Film-film itu dikirimkan melalui ADN daerah ke ADN pusat di Jakarta untuk diedit dan dikompilasi. Ada sekitar enam film pendek yang akan digabung, kemudian disiarkan di TVRI setiap minggu. Ini merupakan kerja sama ADN dengan Kementerian Pendidikan dan Kebudayaan.
”Selama bulan Mei-Juli 2020 akan dihasilkan 2.400 menit video pendek yang merekam tema; Belajar di Rumah, Religi dan Mitos/Mistis, Lebaran/Coronasiana, Usaha Mandiri, Perubahan Perilaku Keluarga, Gotong Royong, Kreativitas, dan Isu Lingkungan dari Aceh sampai ke Papua,” kata Direktur Jenderal Kebudayaan Kemendikbud Hilmar Farid seperti dikutip dari laman Kemendikbud.

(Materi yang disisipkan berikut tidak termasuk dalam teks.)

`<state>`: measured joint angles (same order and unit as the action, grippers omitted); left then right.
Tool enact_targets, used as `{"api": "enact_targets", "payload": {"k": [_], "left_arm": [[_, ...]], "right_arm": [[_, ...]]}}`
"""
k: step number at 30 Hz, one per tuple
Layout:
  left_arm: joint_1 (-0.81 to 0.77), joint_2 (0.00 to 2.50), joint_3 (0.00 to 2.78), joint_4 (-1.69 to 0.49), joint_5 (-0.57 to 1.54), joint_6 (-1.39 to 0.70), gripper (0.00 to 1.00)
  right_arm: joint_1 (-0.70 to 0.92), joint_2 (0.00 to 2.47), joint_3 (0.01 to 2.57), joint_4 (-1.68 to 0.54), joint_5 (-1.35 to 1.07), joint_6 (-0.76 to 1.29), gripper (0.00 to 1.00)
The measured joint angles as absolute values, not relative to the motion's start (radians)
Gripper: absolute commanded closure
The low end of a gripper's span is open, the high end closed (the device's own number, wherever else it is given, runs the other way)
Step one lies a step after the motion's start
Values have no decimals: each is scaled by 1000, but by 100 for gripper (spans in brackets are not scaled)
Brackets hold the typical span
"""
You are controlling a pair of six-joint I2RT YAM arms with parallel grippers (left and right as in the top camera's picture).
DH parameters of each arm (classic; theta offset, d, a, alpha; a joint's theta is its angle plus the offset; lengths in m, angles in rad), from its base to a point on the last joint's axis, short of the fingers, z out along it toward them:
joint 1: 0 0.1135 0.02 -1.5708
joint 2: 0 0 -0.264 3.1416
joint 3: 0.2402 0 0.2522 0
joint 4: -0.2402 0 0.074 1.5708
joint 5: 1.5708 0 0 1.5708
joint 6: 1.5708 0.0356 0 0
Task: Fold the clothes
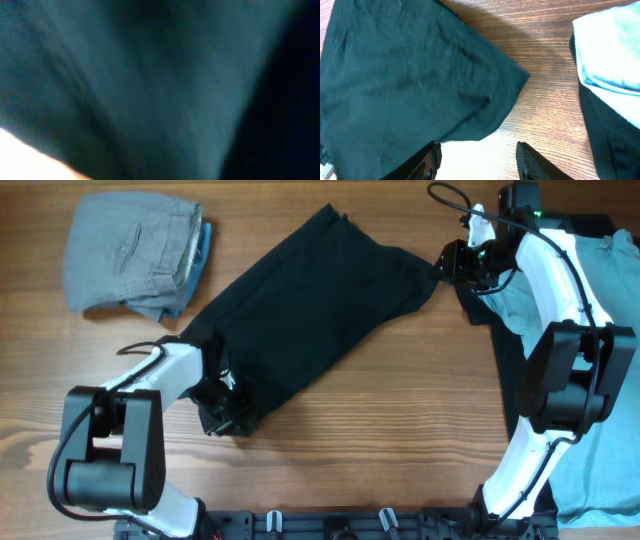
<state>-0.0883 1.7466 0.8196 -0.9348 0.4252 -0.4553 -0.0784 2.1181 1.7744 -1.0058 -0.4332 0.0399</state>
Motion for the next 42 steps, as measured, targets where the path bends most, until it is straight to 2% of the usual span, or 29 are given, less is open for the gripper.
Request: {"api": "enact_targets", "payload": {"k": [2,3,5,8,10,12,13,14,15,16,20,21,22,24,27,28,30,32,33,34,35,37,40,42], "left_arm": [[-60,1747,811,-934,438,-463,96],[-9,1748,807,-940,443,-461,96],[95,1748,805,-950,436,-450,96],[266,1748,805,-955,432,-424,96],[342,1748,805,-957,429,-404,96],[392,1748,810,-957,424,-381,96],[411,1748,815,-957,417,-375,96],[427,1748,823,-956,408,-369,95],[436,1749,829,-956,400,-367,95],[442,1750,839,-956,388,-363,94],[447,1753,882,-991,328,-341,83],[446,1755,899,-1021,311,-336,75],[445,1756,917,-1047,300,-332,65],[445,1756,948,-1075,266,-315,57],[448,1756,1003,-1132,233,-297,47],[448,1756,1026,-1157,238,-273,40],[448,1755,1056,-1192,255,-228,32],[448,1742,1077,-1221,265,-207,27],[448,1730,1081,-1223,268,-197,21],[448,1711,1081,-1221,270,-192,6],[449,1692,1082,-1214,271,-185,0],[458,1659,1083,-1181,274,-175,0],[488,1644,1085,-1089,268,-176,0],[496,1644,1085,-1021,268,-176,0]], "right_arm": [[-78,2118,1774,-1007,-433,39,45],[-78,2118,1774,-1007,-434,30,41],[-72,2118,1774,-1007,-442,-12,26],[-27,2118,1760,-992,-445,-75,10],[14,2118,1716,-954,-444,-96,9],[46,2118,1655,-923,-440,-107,14],[59,2118,1623,-919,-441,-114,30],[72,2119,1587,-915,-444,-130,59],[81,2119,1557,-911,-448,-138,82],[88,2119,1528,-903,-449,-147,96],[95,2119,1463,-974,-323,-20,95],[93,2119,1462,-1021,-253,53,79],[91,2119,1461,-1061,-209,113,52],[77,2116,1461,-1100,-123,182,46],[22,2104,1461,-1103,-39,214,42],[12,2096,1461,-1095,-34,212,43],[9,2057,1462,-1072,-52,187,44],[12,1987,1467,-1019,-182,88,53],[14,1951,1470,-1003,-260,38,62],[17,1901,1478,-976,-380,-25,71],[23,1882,1482,-953,-429,-44,74],[60,1855,1491,-880,-540,-96,78],[137,1865,1476,-822,-557,-110,79],[196,1904,1471,-805,-545,-110,83]]}}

Komisi Pemberantasan Korupsi (KPK) pun menyediakan media kreasi bagi sineas melalui Anti-Corruption Film Festival (ACFFest) 2020. Ini merupakan festival film keenam KPK yang berlangsung sejak 2013. Festival ini digelar untuk mengajak anak muda berkarya selama pandemi.
Juru Bicara KPK untuk Bidang Pencegahan Ipi Maryati Kuding mengatakan, karya yang diseleksi harus menampilkan nilai integritas, kejujuran, kepedulian, keberanian, kesederhanaan, dan keadilan. Film-film terpilih akan diputar pada Malam Penganugerahan ACFFest 2020 di Jakarta pada Desember 2020. Film terpilih juga akan jadi alat kampanye antikorupsi oleh KPK.
ACFFest melombakan karya jadi berupa film pendek dan vlog. Selain itu, peserta juga bisa mendaftar untuk kompetisi ide cerita film pendek. Dewan juri akan menyeleksi sepuluh proposal ide cerita terbaik.
”Kami mau melibatkan lebih banyak anak muda kreatif dalam upaya pencegahan korupsi, tetapi dilakukan sesuai dengan kemampuan di bidangnya masing-masing,” kata Ipi.